Italy is just one of a handful of countries not covered in a new EU minimum wage directive to “guarantee decent living standards for workers”.
The European Parliament approved the deal overnight on Monday “to set adequate minimum wages”, which will apply to EU workers who have an employment contract.
European Commission President Ursula von der Leyen welcomed the agreement on Tuesday, stating that the rules “will protect the dignity of work and make sure that work pays”.
In the Political Guidelines, we promised a law to ensure fair minimum wages in the EU.
With today’s political agreement about our proposal on adequate minimum wages, we deliver.
The new rules will protect the dignity of work and make sure that work pays. pic.twitter.com/vx1kRDfIYL
— Ursula von der Leyen (@vonderleyen) June 7, 2022
Italy’s Minister of Foreign Affairs, Luigi Di Maio, described the deal as a “historic EU agreement” in a Facebook post, adding that Italy must follow suit.
Di Maio has been pushing for a minimum wage in Italy for several years, calling it a “priority measure” back in 2019.
“Now the minimum wage must become a reality in Italy, where millions of Italians still receive wages below €9 per hour.
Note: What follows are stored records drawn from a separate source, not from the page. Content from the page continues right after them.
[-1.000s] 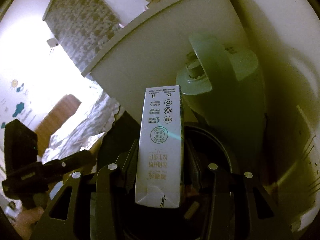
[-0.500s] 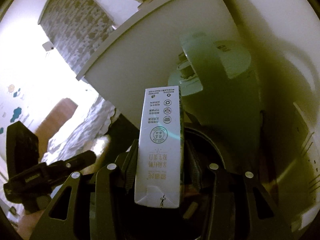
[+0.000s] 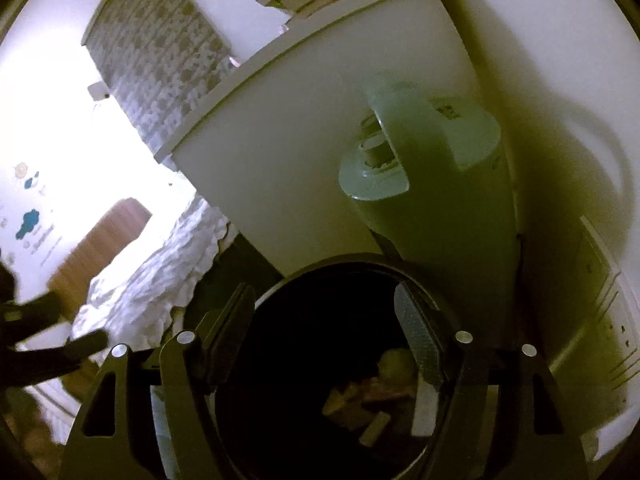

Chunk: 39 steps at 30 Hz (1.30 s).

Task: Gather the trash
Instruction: 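Move both items over the black bin and open both tools to drop them, then grasp the white mailer bag with the left tool while the right tool grasps a dark wrapper, carry toward bin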

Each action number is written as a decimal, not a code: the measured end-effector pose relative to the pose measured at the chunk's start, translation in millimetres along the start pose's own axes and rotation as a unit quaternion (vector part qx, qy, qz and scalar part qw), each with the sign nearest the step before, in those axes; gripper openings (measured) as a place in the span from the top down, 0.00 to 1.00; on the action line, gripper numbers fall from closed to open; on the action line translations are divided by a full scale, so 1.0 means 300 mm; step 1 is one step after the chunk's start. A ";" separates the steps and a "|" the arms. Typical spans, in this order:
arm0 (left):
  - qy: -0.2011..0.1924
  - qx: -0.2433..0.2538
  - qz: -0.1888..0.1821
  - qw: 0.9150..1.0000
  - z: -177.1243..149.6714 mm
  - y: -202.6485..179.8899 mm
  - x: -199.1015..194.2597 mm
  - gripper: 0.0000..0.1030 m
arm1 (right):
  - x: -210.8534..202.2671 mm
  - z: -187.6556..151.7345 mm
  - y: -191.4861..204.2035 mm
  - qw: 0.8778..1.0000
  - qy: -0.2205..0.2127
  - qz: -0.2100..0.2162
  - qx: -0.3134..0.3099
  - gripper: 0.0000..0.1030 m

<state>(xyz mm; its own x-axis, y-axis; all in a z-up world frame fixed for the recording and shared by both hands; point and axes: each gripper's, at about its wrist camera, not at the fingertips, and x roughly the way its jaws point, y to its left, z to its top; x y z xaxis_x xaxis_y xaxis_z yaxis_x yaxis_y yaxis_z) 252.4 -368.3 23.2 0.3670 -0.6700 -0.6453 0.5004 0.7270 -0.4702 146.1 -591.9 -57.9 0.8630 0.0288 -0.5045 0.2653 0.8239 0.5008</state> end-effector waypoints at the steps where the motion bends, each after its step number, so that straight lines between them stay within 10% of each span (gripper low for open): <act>1: -0.004 0.002 0.002 1.000 -0.019 -0.011 -0.047 0.17 | 0.000 -0.006 0.005 1.000 0.002 -0.001 -0.003 0.30; 7: -0.040 0.020 0.028 0.999 -0.215 0.022 -0.395 0.09 | -0.017 -0.042 0.078 0.999 0.019 0.012 -0.038 0.30; 15: -0.033 -0.052 0.147 0.987 -0.513 0.423 -0.761 0.09 | -0.121 -0.192 0.325 0.984 0.074 0.125 -0.103 0.23; 23: -0.015 -0.173 0.163 0.971 -0.619 0.720 -0.778 0.09 | -0.104 -0.384 0.816 0.919 0.221 0.243 -0.220 0.12; 31: -0.019 -0.208 0.162 0.964 -0.610 0.799 -0.722 0.08 | 0.034 -0.573 1.259 0.832 0.286 0.227 -0.418 0.09; 39: -0.014 -0.199 0.179 0.963 -0.630 0.797 -0.733 0.08 | 0.240 -0.699 1.337 0.809 0.333 0.147 -0.462 0.09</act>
<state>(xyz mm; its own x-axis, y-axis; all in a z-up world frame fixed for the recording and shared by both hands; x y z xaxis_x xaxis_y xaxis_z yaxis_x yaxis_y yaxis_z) 143.1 -18.8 -61.1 0.4843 -0.3653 -0.7950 -0.0011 0.9084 -0.4181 224.5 -140.7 -40.9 0.3266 0.3447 -0.8801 -0.6095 0.7885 0.0826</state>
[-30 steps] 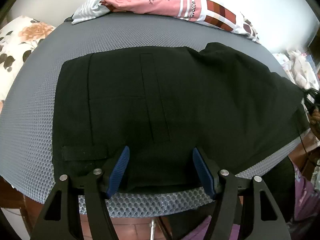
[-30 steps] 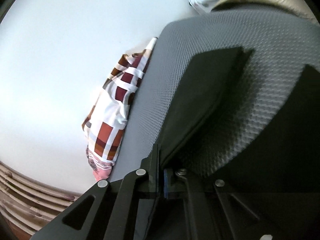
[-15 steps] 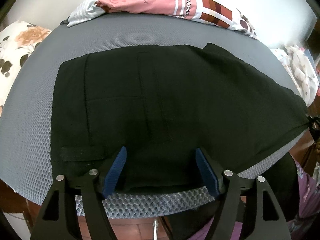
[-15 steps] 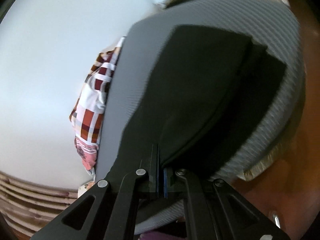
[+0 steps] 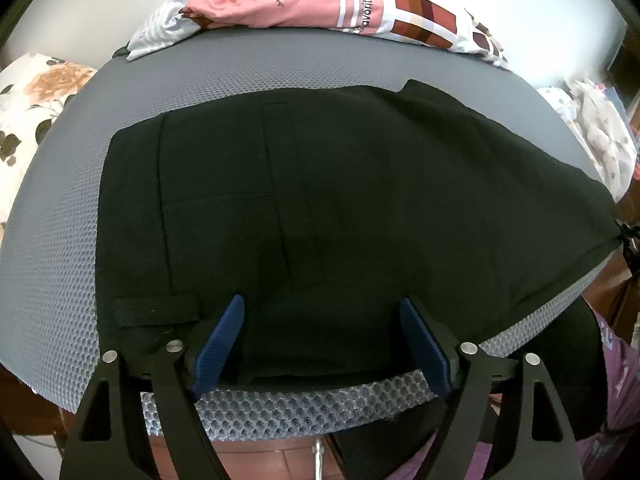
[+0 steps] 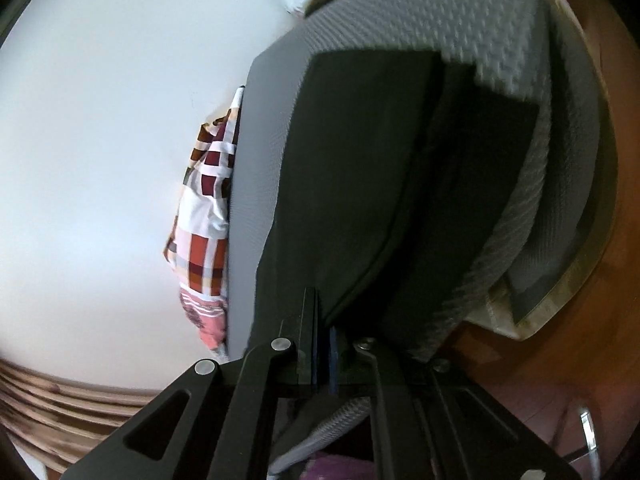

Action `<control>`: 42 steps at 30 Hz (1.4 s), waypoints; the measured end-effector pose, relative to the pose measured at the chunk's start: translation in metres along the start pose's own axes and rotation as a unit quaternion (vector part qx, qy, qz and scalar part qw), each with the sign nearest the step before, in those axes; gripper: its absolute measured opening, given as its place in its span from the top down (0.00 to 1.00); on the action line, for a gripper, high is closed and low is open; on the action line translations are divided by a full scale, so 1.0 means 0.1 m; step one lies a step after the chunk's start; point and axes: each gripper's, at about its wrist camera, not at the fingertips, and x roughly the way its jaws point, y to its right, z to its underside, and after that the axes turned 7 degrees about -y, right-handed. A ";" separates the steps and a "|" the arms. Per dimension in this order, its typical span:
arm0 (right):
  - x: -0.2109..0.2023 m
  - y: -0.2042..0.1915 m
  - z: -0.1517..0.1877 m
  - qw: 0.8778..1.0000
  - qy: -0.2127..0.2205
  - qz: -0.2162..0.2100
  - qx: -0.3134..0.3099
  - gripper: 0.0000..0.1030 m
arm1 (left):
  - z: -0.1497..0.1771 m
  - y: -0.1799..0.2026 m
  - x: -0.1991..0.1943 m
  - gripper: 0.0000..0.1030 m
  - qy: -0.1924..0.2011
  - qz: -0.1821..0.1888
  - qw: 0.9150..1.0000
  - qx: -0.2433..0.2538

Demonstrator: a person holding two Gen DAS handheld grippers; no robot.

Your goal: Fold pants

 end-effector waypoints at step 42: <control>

We need a dignified law for those workers who carry the country forward,” he wrote in his latest post on the subject.
He nodded to the populist Italian political party ‘Movimento 5 Stelle’ (M5S), who have been “supporting it for a long time and is fighting for it in parliament”.
The Minister of Agricultural Policies also wrote in a Facebook post: “This country needs a minimum wage, which must be approved in this legislature.”
He referred to the “scandalous” Organisation for Economic Cooperation and Development (OECD) data, revealing how Italy’s salaries are at the bottom of the European table.
“The 5 Star Movement has been asking for (the minimum wage) for nine years now, an appeal that has gone unheeded by almost all the other political forces, which over the years have obstructed this fundamental reform of civilisation,” he added.
For now, it will be up to the Italian government to introduce a minimum wage, as EU leaders have indicated that they will not enforce the rule – as the law doesn’t oblige member states to introduce a minimum wage.
“We will not impose a minimum wage on Italy, that is not the point,” said EU Labour Commissioner Nicolas Schmit at a press conference.
“I am highly confident that the Italian government and the social partners will reach a good agreement to strengthen collective bargaining, especially for the less well protected, and, in the end, they will come to the conclusion that it could be important to introduce a minimum-wage system in Italy.
“But it is down to the Italian government and the social partners to do it,” he added.
Italy is one of six countries, including Austria, Cyprus, Denmark, Finland and Sweden, that doesn’t have a minimum wage law in place.
Wage levels are instead determined through collective bargaining, which should not be “penalised”, according to the Minister of Economic Development Gancarlo Girgetti.
“We have very, very advanced second-level bargaining and therefore in some way this instrument must not penalise forms that we have successfully experimented with,” he stated.
Findings have showed that Italy’s salaries have continued to decline, with the country recording the biggest wage drop in the EU at the end of last year, following the effects of the pandemic.
The data revealed Italy’s large number of workers on part-time and short-term contracts, which continues to impact Italy’s economy.